What you will do —
Across the listing below, how many lines have the word "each" in them? Provide only the number.

Data extract —
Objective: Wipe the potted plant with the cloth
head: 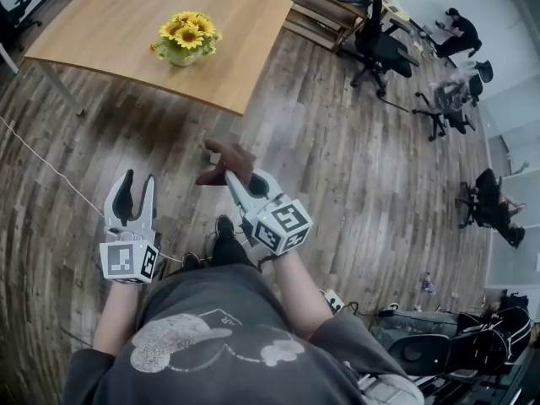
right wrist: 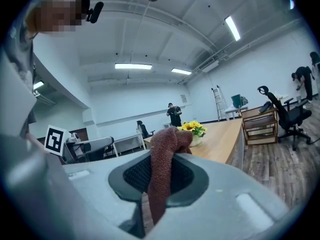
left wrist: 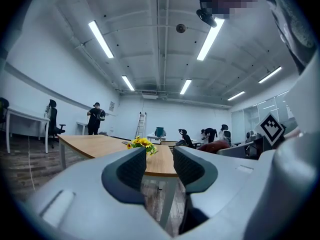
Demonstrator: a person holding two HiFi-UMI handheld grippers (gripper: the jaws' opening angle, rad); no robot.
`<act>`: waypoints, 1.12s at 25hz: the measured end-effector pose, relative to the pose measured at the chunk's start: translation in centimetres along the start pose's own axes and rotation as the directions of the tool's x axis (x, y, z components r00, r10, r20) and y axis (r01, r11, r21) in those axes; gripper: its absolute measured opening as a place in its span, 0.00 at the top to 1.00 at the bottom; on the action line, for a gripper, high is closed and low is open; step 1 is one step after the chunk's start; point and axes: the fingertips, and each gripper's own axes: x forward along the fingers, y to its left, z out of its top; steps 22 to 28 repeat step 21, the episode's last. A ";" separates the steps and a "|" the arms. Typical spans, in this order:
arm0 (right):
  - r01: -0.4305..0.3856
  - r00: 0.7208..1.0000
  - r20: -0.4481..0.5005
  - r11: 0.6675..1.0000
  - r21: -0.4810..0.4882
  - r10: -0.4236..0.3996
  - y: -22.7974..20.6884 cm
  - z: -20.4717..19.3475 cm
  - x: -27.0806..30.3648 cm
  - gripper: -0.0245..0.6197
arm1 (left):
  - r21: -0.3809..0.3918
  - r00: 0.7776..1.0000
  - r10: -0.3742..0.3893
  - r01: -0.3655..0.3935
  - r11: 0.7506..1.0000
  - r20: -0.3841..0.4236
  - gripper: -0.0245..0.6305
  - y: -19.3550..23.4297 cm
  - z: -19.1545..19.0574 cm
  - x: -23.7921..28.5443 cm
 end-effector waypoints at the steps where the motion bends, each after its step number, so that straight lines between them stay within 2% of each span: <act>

Output of the task —
2